Les formats de fichiers définissent la structure interne de données de vos photos. En fonction de ce que vous souhaitez faire, différents formats de stockage pour images peuvent être utilisés. Alors que certains formats sont principalement utilisés pour l’échange d’images, d’autres sont optimisés pour le traitement ultérieur des photos. Grace aux informations supplémentaires disponibles sous la forme de données EXIF, il est possible d’en savoir encore plus sur les données de ses photos.

JPEG

JPEG est un acronyme signifiant « Joint Photographic Experts Group » et se réfère au format de stockage le plus couramment utilisé pour les images. Grace à sa méthode de compression et d’encodage, les fichiers JPEG peuvent offrir des images de hautes qualités tout en réduisant le poids des données. Le JPEG couvre une plage de 16,7 millions de couleurs et est disponible sur la quasi-totalité des appareils photos modernes. Les images avec des transitions harmonieuses et fluides seront parfaitement adaptées au format JPEG.

TIFF

Le « Tagged Image File Format » (TIFF), a été initialement développé pour le stockage des images vectorielles numérisées. En plus du format PDF et EPS, c’est un des formats de fichier commun pour l’échange de données en prépresse. Contrairement au JPEG, il supporte le format « Quadrichromie » qui est utilisé dans le monde de l’impression. Grace à la grande profondeur des couleurs, les fichiers TIFF sont souvent utilisés pour le partage d’images sans perte. En raison de la très haute qualité de ce type de fichier, les images qui sont stockées au format TIFF ont un poids considérable.

RAW

Les données bruts de l’appareil photo sont appelées données RAW. Selon le fabricant, différentes extensions de fichiers peuvent être utilisées, mais le principe reste le même. Bien que presque tous les appareils puissent fournir des données brutes, une norme uniforme n’a pas encore été établie. L’avantage de stocker des images sous un fichier RAW réside dans la conservation de la qualité et des couleurs.
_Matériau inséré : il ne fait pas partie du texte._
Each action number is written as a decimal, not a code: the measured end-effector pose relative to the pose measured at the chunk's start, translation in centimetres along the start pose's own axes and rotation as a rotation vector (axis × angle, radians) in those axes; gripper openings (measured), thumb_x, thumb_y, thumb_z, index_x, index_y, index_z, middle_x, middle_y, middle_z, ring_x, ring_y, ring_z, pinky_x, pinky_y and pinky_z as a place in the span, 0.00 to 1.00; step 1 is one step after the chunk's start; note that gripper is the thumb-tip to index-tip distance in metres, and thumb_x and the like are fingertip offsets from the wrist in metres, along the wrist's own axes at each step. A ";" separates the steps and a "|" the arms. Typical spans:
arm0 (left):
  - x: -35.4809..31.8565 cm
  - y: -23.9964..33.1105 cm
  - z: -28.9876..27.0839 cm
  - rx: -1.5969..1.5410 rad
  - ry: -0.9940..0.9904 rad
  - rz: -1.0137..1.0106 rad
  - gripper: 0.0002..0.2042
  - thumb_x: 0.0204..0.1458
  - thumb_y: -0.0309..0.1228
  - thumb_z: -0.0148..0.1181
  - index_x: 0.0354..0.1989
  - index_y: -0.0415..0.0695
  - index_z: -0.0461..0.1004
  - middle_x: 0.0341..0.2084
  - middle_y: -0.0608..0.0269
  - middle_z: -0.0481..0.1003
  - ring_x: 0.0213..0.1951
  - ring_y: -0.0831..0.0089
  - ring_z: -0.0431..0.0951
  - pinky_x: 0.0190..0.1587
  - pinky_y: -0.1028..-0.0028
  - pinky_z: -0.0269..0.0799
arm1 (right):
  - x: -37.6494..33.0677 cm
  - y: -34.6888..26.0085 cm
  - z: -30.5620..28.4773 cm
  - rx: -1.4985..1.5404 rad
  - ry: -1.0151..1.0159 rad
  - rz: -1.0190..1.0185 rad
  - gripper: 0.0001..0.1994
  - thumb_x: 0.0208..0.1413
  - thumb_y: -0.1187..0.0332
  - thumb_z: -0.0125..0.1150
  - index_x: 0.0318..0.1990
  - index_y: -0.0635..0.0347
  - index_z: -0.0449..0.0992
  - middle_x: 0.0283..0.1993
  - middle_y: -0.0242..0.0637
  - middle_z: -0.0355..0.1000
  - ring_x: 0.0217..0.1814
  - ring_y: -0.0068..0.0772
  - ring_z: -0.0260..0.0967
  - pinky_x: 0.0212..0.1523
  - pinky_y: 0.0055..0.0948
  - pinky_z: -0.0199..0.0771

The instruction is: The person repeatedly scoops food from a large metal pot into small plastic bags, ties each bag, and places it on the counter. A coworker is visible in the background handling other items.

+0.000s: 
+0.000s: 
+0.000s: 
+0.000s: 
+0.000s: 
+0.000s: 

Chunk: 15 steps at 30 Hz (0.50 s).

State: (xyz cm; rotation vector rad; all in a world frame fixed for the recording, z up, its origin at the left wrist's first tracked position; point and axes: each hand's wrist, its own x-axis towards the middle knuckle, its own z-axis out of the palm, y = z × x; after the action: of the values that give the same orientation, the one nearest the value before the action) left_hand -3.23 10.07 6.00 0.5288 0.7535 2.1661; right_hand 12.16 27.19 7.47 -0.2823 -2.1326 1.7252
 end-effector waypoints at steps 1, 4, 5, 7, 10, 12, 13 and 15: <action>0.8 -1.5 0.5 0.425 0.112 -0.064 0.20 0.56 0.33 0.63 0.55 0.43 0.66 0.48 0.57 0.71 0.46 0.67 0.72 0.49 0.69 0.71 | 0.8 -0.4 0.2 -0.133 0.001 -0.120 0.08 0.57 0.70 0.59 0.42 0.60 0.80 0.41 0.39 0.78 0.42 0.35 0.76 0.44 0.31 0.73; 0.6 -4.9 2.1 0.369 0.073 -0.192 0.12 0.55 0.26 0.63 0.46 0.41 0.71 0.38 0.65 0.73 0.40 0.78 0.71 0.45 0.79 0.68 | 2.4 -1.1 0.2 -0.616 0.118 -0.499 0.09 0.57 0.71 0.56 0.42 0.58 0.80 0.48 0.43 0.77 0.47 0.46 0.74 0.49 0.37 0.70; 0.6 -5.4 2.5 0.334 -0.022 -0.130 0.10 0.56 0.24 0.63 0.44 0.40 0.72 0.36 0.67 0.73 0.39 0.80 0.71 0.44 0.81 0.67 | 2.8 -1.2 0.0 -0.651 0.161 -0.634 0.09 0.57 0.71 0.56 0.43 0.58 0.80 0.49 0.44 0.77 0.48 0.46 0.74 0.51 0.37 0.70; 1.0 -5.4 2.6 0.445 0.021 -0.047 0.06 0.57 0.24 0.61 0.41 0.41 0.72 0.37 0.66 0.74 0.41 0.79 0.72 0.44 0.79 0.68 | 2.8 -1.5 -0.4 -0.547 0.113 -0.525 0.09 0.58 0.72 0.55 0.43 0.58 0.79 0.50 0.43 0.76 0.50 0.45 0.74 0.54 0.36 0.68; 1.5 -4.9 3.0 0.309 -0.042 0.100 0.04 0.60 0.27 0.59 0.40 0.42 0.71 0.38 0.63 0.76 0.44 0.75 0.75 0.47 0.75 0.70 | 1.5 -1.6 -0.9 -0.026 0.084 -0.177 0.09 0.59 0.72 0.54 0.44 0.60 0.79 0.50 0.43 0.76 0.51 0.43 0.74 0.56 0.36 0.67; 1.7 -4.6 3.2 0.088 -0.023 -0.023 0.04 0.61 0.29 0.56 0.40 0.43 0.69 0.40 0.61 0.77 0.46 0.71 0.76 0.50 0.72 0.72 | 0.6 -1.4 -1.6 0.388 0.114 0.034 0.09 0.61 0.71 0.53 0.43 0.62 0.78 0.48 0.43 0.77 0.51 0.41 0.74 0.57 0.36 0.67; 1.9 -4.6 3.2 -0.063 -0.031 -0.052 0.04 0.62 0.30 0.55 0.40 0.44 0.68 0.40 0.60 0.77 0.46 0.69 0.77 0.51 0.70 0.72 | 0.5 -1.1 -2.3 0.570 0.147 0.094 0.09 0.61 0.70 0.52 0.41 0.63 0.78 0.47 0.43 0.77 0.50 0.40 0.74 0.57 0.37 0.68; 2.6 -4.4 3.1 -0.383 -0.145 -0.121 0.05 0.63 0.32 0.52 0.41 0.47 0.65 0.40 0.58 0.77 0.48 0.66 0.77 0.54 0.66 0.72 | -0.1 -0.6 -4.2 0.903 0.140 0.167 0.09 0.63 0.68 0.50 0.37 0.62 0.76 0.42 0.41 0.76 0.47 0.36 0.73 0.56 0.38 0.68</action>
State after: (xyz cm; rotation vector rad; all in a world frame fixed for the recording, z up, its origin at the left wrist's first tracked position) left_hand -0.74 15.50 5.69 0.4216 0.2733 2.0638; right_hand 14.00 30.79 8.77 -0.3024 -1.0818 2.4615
Un logiciel spécial permet, par la suite, le traitement ultérieur des images. Les couleurs, les teintes, la saturation et la balance des blancs peuvent être modifiés et ajustés afin de corriger les détails de la photo en fonction des désirs du photographe. Puisque aucune compression préalable du fichier n’a lieu, les fichiers RAW ont une taille considérable.

Données EXIF

L’ « Exchangeable Image File Format » (Exif) est un format standard pour le stockage des métadonnées des photos numériques. Ces données sont stockées directement dans l’en-tête des fichiers d’image et permettent d’afficher des informations sur la photo et le matériel utilisé. Les données Exif typiques comprennent la date et l’heure de la prise de vue, l’orientation, la longueur focale, la vitesse d’obturation et la sensibilité ISO. Dans le domaine professionnel il est courant que des données sur l’auteur soient stockés. Les fichiers compressés JPEG ainsi que les TIFF et RAW contiennent des informations Exif.